Ultimately, the approach of applying vitreous substitutes as drug delivery systems would gain from adapting the various existing hydrogel-based delivery systems, which are primarily delivered to the vitreous cavity by intravitreal injection, to the requirements of vitreous substitutes. Further considerations include ensuring that the incorporated drug does not affect optical properties (transparency and refractive index) and thus patient vision, aligning the mechanical properties/viscoelasticities of the drug release system to the native characteristics of the healthy human vitreous to avoid mechanical damage to surrounding tissue structures, adjusting the degradation/release profile to align with the treatment periods of the specific ocular diseases, as well as consideration of the incorporation of degradable nanoparticles or microparticles to promote the sustained release of drugs from polymer-based vitreous substitutes [43]. Donati et al. [5] elaborated on an ideal testing protocol for evaluation of the optimal vitreous substitute which includes determination of light transmittance, hydration and water swelling, oscillatory and shear-stress analysis, shear-creep analysis, in vitro and in vivo biocompatibility, and degradation assessment.

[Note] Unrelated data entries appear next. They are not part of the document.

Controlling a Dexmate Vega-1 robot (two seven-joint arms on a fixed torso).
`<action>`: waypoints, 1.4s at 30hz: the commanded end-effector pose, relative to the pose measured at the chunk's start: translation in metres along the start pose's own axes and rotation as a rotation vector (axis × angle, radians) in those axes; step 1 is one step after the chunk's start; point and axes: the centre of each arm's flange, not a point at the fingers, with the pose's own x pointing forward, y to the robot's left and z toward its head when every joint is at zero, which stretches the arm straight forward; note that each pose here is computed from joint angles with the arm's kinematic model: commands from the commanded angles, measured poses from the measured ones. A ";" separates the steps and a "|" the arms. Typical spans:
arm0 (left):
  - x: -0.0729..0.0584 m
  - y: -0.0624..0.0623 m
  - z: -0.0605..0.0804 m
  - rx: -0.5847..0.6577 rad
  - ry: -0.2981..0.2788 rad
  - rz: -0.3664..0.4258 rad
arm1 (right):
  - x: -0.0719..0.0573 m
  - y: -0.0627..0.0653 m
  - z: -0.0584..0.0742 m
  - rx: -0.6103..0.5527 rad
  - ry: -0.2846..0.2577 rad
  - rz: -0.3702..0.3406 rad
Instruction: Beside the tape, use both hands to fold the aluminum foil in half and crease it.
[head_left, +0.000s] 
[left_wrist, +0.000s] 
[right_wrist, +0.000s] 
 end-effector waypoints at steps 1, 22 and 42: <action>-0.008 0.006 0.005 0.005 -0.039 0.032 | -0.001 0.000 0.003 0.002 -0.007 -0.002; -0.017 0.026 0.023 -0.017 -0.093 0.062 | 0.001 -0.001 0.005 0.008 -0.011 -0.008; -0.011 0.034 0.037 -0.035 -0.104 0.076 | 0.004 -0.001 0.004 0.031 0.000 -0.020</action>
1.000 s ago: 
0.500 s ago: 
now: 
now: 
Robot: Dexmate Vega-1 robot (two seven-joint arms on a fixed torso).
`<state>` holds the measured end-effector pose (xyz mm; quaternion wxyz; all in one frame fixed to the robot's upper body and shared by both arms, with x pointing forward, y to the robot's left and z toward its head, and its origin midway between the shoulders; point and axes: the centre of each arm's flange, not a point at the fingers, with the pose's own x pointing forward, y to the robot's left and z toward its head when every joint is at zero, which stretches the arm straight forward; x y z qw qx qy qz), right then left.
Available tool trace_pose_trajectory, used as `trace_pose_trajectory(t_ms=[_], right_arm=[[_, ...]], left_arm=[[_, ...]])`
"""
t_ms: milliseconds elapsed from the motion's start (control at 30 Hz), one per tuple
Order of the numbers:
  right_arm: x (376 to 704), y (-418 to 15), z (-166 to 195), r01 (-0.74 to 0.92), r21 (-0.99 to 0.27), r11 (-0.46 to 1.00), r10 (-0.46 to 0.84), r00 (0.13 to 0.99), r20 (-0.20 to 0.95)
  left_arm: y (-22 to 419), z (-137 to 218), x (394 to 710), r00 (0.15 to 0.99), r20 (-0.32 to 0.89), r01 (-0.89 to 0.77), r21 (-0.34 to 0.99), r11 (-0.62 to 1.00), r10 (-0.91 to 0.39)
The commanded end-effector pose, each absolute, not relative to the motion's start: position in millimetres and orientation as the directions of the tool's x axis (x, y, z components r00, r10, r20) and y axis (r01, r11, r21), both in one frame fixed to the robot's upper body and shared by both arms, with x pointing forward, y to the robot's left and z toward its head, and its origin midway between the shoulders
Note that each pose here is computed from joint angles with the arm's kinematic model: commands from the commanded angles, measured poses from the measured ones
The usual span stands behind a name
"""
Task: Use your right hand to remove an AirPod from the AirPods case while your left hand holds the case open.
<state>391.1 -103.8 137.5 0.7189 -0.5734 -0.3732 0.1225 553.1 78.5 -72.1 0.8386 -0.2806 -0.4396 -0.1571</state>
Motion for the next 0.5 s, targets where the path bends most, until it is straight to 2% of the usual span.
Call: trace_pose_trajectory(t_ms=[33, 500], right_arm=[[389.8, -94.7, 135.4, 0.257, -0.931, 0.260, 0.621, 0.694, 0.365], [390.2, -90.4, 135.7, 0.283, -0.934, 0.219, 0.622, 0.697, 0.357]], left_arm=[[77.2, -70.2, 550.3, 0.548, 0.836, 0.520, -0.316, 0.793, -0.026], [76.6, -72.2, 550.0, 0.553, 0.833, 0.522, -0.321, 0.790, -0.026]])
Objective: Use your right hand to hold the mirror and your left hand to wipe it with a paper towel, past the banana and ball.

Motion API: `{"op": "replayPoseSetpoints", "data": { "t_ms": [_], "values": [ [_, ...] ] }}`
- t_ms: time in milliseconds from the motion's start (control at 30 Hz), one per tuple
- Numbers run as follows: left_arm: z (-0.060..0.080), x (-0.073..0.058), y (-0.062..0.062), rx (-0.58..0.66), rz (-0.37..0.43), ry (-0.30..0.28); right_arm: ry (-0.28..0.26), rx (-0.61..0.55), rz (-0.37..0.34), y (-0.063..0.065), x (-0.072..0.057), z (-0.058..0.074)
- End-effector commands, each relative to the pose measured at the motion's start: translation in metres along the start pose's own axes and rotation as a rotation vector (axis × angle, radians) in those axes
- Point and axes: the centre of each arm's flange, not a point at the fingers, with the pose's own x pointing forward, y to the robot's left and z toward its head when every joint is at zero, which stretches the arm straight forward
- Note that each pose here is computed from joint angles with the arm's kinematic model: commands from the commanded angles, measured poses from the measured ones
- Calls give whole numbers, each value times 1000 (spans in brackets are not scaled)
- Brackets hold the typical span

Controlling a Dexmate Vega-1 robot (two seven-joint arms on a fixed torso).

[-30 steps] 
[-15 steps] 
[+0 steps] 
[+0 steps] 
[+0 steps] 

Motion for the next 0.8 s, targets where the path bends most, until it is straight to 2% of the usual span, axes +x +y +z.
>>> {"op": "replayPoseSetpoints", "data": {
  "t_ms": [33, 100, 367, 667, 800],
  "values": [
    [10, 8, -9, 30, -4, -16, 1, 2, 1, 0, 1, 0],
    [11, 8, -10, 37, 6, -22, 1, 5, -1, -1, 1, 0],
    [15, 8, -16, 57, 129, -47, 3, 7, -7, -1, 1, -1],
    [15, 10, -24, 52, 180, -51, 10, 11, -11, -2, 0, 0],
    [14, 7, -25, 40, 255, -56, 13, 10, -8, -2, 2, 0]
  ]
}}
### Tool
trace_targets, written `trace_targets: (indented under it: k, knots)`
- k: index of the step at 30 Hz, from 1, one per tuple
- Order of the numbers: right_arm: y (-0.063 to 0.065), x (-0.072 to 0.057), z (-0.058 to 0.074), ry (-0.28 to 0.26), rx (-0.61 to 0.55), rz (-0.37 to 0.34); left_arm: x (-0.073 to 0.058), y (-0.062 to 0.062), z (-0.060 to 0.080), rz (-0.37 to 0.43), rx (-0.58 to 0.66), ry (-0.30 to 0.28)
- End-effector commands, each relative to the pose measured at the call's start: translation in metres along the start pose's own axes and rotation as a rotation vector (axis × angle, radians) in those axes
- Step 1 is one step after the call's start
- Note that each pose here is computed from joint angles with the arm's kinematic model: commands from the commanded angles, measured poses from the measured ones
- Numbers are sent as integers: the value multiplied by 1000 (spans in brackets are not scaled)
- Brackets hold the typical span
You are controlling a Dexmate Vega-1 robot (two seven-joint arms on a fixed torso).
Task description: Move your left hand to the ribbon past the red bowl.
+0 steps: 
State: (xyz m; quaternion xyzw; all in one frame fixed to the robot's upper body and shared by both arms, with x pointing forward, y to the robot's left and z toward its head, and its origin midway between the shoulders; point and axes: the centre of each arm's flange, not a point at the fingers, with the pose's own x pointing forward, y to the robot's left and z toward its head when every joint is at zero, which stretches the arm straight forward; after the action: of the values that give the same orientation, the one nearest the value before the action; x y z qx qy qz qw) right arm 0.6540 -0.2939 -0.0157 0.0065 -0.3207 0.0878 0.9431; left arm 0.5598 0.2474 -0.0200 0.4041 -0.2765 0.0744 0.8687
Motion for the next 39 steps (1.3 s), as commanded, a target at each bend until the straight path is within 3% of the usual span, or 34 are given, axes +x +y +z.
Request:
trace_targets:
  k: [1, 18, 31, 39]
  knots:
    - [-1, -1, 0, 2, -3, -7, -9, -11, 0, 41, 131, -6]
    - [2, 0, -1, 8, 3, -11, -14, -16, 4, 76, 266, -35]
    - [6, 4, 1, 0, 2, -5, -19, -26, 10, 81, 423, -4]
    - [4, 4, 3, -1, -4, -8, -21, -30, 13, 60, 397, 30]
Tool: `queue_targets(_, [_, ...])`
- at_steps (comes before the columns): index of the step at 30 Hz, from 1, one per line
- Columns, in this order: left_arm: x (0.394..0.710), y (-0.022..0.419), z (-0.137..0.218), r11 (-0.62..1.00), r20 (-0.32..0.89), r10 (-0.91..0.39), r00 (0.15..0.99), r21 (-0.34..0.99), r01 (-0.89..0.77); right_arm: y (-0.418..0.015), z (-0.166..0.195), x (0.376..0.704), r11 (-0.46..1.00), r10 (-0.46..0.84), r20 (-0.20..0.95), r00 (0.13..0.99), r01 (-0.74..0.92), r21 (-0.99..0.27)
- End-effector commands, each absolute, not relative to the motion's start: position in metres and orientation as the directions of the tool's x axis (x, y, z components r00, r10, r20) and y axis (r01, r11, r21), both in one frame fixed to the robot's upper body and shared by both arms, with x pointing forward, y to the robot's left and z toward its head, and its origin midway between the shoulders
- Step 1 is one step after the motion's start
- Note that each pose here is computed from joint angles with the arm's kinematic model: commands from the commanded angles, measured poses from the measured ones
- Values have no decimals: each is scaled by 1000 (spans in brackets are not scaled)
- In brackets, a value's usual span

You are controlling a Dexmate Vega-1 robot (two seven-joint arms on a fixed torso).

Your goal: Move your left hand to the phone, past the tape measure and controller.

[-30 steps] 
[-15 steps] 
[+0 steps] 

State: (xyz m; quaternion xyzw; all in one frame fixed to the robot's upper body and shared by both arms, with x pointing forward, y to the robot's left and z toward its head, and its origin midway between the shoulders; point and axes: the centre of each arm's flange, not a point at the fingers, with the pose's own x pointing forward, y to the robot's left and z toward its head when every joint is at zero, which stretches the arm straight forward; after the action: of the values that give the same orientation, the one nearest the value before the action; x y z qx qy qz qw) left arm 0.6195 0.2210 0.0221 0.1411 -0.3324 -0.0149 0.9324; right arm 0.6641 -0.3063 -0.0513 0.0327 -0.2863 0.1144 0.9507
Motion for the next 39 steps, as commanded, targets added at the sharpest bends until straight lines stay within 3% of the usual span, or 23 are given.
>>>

HA, a major component of the natural vitreous, is a linear polysaccharide that is composed of repeating disaccharide units (D-glucaronic acid and N-acetyl-D-glucosamine) that are linked via β-glycosidic bonds [48, 49]. As it is an endogenous substance in the eye, HA and HA-based hydrogels have been widely studied for ocular administrations [50,51,52]. HA-based hydrogels for vitreous substitution have been studied using non-modified and modified HA. The integration of HA into hydrogel systems via physical mixing can avoid cytotoxic effects that may occur due to crosslinkers in modified-HA hydrogels [49, 53]. The mixing of HA with synthetic polymers that exhibit thermo-responsive properties can allow for HA-based in situ-forming hydrogels.

Poloxamers are synthetic triblock copolymers composed of polyethylene oxide (PEO) and polypropylene oxide (PPO) [54, 55]. Poloxamers are available in a variety of molecular weights that modify their gelation behaviour [56, 57]. Poloxamers undergo sol-gel phase transitions due to the formation of micelles as a result of the organisation of monomers into ordered structures as the temperature of the poloxamer solution increases [58, 59]. Poloxamers display a reversible thermo-responsive behaviour, whereby a sol-gel phase transition occurs around physiological temperature (~ 37 °C) and a reverse gel-sol phase transition occurs around 50 °C [57, 60].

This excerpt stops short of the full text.